[Supplied material Boundary: Start]

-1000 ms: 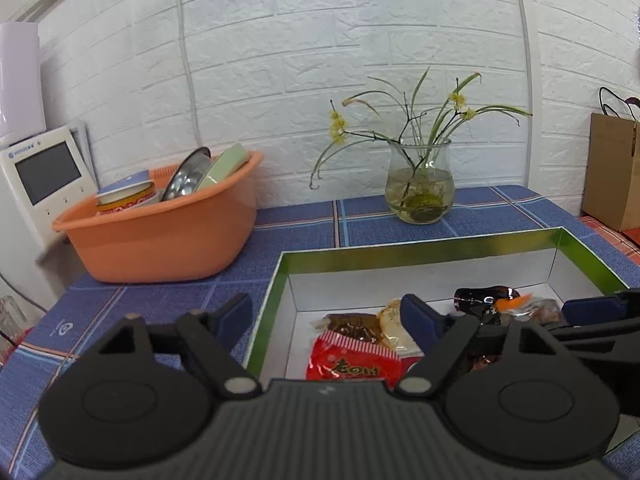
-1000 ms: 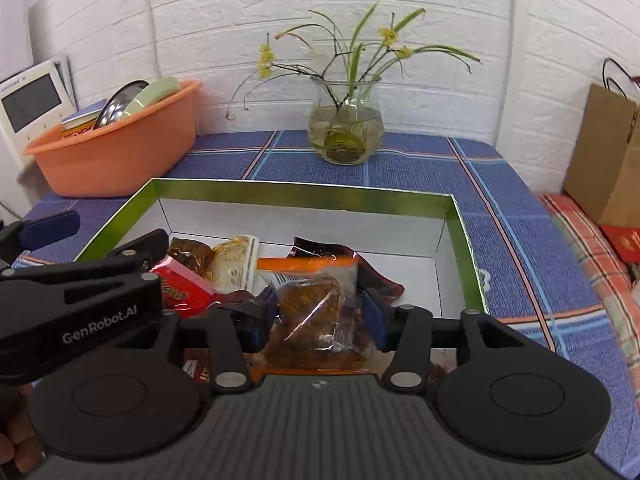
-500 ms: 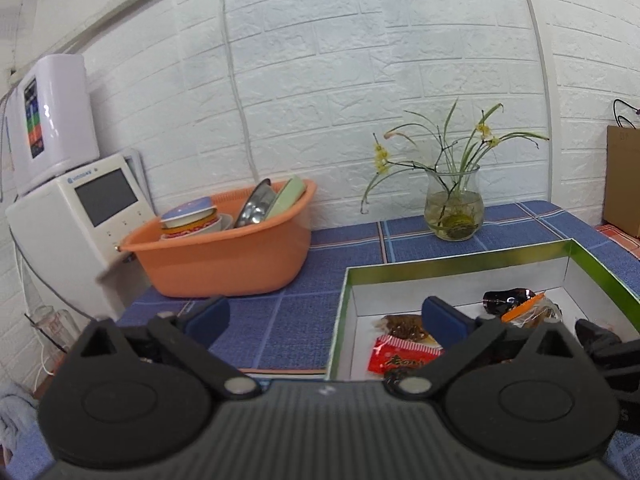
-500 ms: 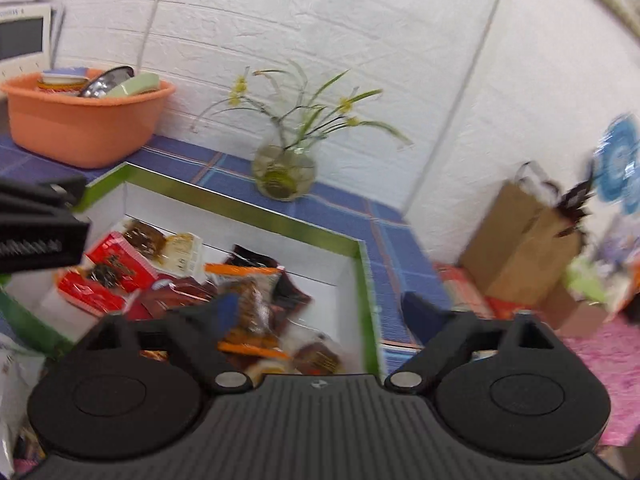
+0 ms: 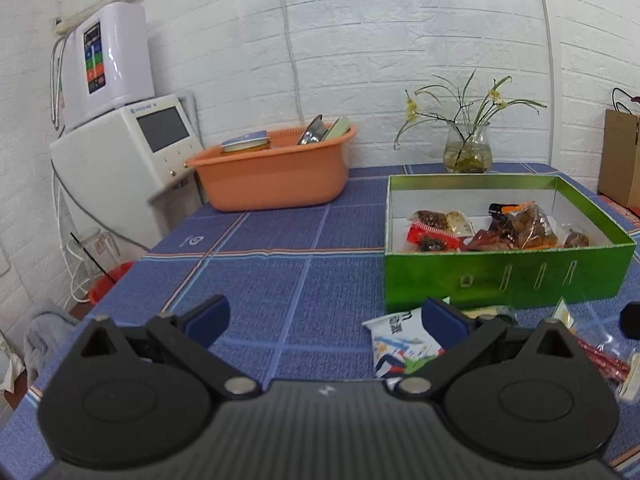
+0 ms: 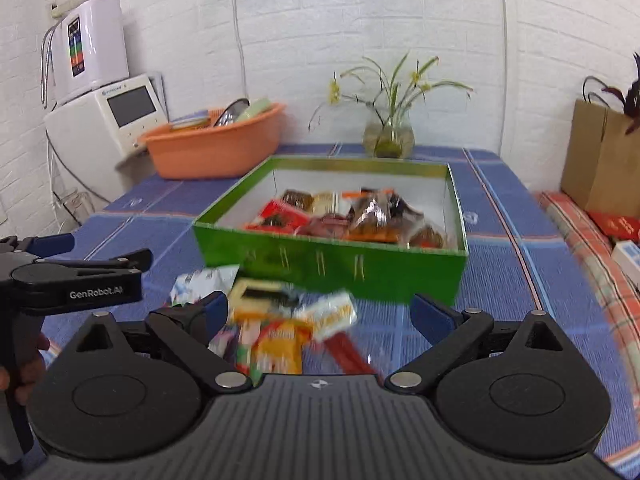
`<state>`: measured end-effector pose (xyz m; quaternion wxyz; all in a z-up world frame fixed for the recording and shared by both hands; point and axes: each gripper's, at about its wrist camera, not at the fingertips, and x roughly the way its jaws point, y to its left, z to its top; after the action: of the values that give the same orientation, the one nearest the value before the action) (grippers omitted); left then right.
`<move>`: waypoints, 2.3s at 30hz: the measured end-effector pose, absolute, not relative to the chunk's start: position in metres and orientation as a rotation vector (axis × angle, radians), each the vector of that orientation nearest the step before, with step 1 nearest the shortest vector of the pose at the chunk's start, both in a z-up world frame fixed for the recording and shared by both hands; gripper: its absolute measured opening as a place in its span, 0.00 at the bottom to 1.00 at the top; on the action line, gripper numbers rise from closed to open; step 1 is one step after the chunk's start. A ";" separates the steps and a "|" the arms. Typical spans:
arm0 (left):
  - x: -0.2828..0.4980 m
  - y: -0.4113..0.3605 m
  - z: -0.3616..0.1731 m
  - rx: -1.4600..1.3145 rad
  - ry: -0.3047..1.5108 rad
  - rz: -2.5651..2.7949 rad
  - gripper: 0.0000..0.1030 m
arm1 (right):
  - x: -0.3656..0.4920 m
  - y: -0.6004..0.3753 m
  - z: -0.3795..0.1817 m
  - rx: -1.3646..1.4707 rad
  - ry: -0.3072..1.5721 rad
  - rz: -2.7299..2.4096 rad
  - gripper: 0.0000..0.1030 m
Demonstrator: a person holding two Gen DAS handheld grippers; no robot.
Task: Organize snacks
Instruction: 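Move both grippers back over the snack pile, then grasp the clear pretzel bag with pink strip with the right gripper, then carry the pretzel bag over the green box and release it with the right gripper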
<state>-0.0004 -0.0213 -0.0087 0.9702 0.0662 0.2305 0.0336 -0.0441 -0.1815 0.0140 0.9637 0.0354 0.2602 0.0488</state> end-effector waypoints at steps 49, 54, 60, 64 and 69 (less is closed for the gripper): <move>-0.020 -0.041 -0.064 -0.029 0.652 -0.412 0.79 | 0.019 -0.113 -0.021 0.001 0.912 0.575 0.72; -0.023 -0.041 -0.061 -0.024 0.640 -0.422 0.77 | 0.009 -0.103 -0.016 -0.058 0.856 0.522 0.67; -0.031 -0.041 -0.043 0.026 0.565 -0.419 0.77 | 0.000 -0.101 0.001 -0.080 0.759 0.508 0.67; -0.038 -0.041 -0.028 0.054 0.525 -0.416 0.77 | -0.007 -0.104 0.014 -0.062 0.707 0.512 0.67; -0.051 -0.040 -0.016 0.102 0.479 -0.413 0.77 | -0.017 -0.107 0.024 0.002 0.685 0.518 0.67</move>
<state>-0.0507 -0.0399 -0.0165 0.9491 0.0503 0.2355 -0.2030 -0.0166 -0.1070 0.0238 0.9092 0.0010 0.3320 0.2513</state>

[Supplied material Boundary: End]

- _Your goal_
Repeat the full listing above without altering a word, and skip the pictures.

- _Output below_
-1000 ms: 
-1000 ms: 
-500 ms: 
-500 ms: 
+0 ms: 
+0 ms: 
`<state>`: measured end-effector pose (xyz m; quaternion wxyz; all in a z-up world frame fixed for the recording and shared by both hands; point and axes: each gripper's, at about its wrist camera, not at the fingertips, and x roughly the way its jaws point, y to its left, z to its top; after the action: of the values that give the same orientation, the one nearest the value before the action) (grippers omitted); left then right.
`<move>`: waypoints, 2.3s at 30hz: the measured end-effector pose, absolute, not relative to the chunk's start: position in metres and orientation as a rotation vector (axis × angle, radians), each the vector of that orientation nearest the step before, with step 1 nearest the shortest vector of the pose at the chunk's start, both in a z-up world frame fixed for the recording and shared by both hands; gripper: its absolute measured opening as a place in its span, 0.00 at the bottom to 1.00 at the top; on the action line, gripper numbers rise from closed to open; step 1 is one step after the chunk's start. A ";" separates the steps and a "|" the arms. Typical spans:
arm0 (left):
  - x: -0.2828..0.4980 m
  - y: -0.4113..0.3605 m
  - z: -0.3616..0.1731 m
  - rx: -1.4600..1.3145 rad
  - ry: -0.3047..1.5108 rad
  - rz: -2.5651..2.7949 rad
  - gripper: 0.0000..0.1030 m
arm1 (right):
  - x: -0.3656..0.4920 m
  - y: -0.6004..0.3753 m
  - z: -0.3795..0.1817 m
  - rx: -1.3646..1.4707 rad
  - ry: -0.3072..1.5721 rad
  - rz: -2.7299..2.4096 rad
  - gripper: 0.0000..0.1030 m
Demonstrator: a person holding two Gen DAS handheld grippers; no robot.
Task: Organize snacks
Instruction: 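Move both grippers back over the snack pile, then grasp the clear pretzel bag with pink strip with the right gripper, then carry the pretzel bag over the green box and release it with the right gripper
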<state>-0.0004 -0.0213 -0.0087 0.9702 0.0662 0.2305 0.0336 -0.0441 -0.1815 0.0140 0.9637 0.0354 0.2602 0.0488</state> end-effector waypoints at steps 49, 54, 60, 64 and 69 (less is closed for the gripper): <move>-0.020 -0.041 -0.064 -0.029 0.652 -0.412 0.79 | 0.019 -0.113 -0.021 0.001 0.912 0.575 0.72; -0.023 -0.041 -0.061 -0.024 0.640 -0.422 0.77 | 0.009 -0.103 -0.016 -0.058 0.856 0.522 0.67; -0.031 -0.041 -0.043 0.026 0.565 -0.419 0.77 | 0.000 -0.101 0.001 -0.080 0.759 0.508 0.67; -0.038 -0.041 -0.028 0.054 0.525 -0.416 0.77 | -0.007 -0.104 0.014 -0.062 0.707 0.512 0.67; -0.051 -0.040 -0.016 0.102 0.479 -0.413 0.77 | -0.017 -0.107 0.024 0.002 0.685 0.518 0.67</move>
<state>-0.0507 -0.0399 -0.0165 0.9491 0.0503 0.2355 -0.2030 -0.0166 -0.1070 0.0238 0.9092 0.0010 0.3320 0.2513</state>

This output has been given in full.